* [PROBLEM DETAILS] All the data must be output exactly as given.

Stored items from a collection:
>>
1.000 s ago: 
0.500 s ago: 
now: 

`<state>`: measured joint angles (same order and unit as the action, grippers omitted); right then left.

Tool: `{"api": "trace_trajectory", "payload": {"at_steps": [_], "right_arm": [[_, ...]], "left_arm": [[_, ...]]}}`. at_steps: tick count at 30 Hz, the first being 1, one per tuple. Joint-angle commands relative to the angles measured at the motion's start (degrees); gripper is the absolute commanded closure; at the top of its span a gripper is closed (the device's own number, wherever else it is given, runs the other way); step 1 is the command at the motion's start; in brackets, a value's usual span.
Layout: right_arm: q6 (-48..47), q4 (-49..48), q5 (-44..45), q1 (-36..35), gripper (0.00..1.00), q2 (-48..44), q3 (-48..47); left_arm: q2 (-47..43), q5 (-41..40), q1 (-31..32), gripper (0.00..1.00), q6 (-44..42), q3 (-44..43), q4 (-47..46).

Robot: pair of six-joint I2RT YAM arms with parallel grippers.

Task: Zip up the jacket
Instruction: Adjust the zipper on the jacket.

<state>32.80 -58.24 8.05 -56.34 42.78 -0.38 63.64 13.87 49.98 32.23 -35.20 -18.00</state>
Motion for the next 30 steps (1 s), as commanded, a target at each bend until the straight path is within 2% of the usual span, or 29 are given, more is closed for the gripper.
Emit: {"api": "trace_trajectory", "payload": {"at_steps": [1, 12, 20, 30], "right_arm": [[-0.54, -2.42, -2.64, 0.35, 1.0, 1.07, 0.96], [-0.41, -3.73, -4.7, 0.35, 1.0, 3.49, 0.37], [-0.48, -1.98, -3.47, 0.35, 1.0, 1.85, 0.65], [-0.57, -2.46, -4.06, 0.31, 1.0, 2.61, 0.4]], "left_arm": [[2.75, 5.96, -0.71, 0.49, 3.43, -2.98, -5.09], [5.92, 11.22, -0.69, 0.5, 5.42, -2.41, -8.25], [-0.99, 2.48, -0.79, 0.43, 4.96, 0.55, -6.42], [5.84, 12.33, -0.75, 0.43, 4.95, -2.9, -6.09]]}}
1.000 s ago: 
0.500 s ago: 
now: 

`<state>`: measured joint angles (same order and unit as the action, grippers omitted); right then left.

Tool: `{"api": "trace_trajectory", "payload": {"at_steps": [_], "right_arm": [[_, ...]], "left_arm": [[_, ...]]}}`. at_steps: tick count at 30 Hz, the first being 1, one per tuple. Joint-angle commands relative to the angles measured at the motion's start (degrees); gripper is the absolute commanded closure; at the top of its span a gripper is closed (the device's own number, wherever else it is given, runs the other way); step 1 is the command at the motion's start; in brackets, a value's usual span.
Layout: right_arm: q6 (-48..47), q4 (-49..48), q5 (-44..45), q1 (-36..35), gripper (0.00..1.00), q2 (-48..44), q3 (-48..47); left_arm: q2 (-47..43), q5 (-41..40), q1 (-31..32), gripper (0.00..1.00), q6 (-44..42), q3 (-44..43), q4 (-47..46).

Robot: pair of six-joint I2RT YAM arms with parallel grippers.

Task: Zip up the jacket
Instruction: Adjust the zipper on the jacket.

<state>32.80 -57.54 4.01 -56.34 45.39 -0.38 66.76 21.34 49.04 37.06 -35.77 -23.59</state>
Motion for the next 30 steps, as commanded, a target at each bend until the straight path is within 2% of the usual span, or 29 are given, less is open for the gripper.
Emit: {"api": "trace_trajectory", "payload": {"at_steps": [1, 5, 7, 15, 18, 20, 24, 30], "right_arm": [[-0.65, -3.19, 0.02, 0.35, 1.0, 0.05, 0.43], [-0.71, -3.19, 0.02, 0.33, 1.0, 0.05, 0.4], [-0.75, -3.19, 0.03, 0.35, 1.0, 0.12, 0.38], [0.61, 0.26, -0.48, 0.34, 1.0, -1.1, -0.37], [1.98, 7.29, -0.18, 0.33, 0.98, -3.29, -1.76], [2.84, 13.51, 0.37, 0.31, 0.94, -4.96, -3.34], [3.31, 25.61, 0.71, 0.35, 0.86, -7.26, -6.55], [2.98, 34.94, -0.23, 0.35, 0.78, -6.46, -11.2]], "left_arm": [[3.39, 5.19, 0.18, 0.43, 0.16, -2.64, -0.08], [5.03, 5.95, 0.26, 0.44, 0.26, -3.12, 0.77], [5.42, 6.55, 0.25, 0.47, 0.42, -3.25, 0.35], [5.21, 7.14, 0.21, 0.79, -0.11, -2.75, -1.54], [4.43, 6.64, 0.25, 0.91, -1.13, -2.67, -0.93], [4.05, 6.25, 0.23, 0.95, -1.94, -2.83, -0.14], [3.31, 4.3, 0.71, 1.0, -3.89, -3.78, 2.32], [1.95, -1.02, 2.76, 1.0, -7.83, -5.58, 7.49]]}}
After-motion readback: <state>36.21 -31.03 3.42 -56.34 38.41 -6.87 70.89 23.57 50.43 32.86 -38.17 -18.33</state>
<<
* [SOLUTION TO THE EXERCISE]
1.000 s ago: 
0.500 s ago: 
now: 

`<state>`: measured joint angles (same order and unit as the action, grippers omitted); right then left.

Tool: `{"api": "trace_trajectory", "payload": {"at_steps": [_], "right_arm": [[_, ...]], "left_arm": [[_, ...]]}}`. at_steps: tick count at 30 Hz, the first being 1, one per tuple. Joint-angle commands relative to the angles measured at the motion's start (degrees); gripper is the absolute commanded closure; at the top of its span a gripper is closed (the device's own number, wherever else it is given, runs the other way); step 1 is the command at the motion's start; in brackets, a value's usual span.
Layout: right_arm: q6 (-48..47), q4 (-49..48), q5 (-44..45), q1 (-36..35), gripper (0.00..1.00), q2 (-48..44), q3 (-48..47); left_arm: q2 (-47..43), q5 (-41..40), q1 (-31..32), gripper (0.00..1.00), q6 (-44..42), q3 (-44..43), q4 (-47..46).

Robot: pair of six-joint I2RT YAM arms with parallel grippers.

Task: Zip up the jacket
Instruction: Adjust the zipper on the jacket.

<state>32.80 -58.24 8.05 -56.34 42.78 -0.38 63.64 13.87 49.98 32.23 -35.20 -18.00</state>
Motion for the next 30 steps (1 s), as commanded, a target at each bend until the straight path is within 2% of the usual span, or 29 are given, more is closed for the gripper.
Emit: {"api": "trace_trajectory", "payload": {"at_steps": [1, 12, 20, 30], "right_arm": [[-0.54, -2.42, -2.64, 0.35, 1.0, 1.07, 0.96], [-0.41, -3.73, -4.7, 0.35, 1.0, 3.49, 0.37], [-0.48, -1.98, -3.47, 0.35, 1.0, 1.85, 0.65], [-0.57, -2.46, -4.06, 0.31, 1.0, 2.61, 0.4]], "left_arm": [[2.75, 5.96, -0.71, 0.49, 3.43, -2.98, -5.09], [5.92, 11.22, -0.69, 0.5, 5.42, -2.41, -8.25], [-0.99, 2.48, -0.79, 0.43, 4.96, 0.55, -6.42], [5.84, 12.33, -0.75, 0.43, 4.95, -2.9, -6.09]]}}
1.000 s ago: 
0.500 s ago: 
now: 

`<state>`: measured joint angles (same order and unit as the action, grippers omitted); right then left.

Tool: `{"api": "trace_trajectory", "payload": {"at_steps": [_], "right_arm": [[_, ...]], "left_arm": [[_, ...]]}}`. at_steps: tick count at 30 Hz, the first being 1, one per tuple. Joint-angle commands relative to the angles measured at the motion's start (degrees); gripper is the absolute commanded closure; at the top of its span a gripper is closed (the device's own number, wherever else it is given, runs the other way); step 1 is the command at the motion's start; in brackets, a value's usual span.
Layout: right_arm: q6 (-48..47), q4 (-49..48), q5 (-44..45), q1 (-36..35), gripper (0.00..1.00), q2 (-48..44), q3 (-48..47); left_arm: q2 (-47..43), q5 (-41..40), q1 (-31..32), gripper (0.00..1.00), q6 (-44..42), q3 (-44..43), q4 (-47..46).

Robot: pair of six-joint I2RT YAM arms with parallel grippers.

Task: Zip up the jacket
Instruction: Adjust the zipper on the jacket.

<state>32.80 -57.54 4.01 -56.34 45.39 -0.38 66.76 21.34 49.04 37.06 -35.77 -23.59</state>
Motion for the next 30 steps, as commanded, a target at each bend until the straight path is within 2% of the usual span, or 29 are given, less is open for the gripper.
Emit: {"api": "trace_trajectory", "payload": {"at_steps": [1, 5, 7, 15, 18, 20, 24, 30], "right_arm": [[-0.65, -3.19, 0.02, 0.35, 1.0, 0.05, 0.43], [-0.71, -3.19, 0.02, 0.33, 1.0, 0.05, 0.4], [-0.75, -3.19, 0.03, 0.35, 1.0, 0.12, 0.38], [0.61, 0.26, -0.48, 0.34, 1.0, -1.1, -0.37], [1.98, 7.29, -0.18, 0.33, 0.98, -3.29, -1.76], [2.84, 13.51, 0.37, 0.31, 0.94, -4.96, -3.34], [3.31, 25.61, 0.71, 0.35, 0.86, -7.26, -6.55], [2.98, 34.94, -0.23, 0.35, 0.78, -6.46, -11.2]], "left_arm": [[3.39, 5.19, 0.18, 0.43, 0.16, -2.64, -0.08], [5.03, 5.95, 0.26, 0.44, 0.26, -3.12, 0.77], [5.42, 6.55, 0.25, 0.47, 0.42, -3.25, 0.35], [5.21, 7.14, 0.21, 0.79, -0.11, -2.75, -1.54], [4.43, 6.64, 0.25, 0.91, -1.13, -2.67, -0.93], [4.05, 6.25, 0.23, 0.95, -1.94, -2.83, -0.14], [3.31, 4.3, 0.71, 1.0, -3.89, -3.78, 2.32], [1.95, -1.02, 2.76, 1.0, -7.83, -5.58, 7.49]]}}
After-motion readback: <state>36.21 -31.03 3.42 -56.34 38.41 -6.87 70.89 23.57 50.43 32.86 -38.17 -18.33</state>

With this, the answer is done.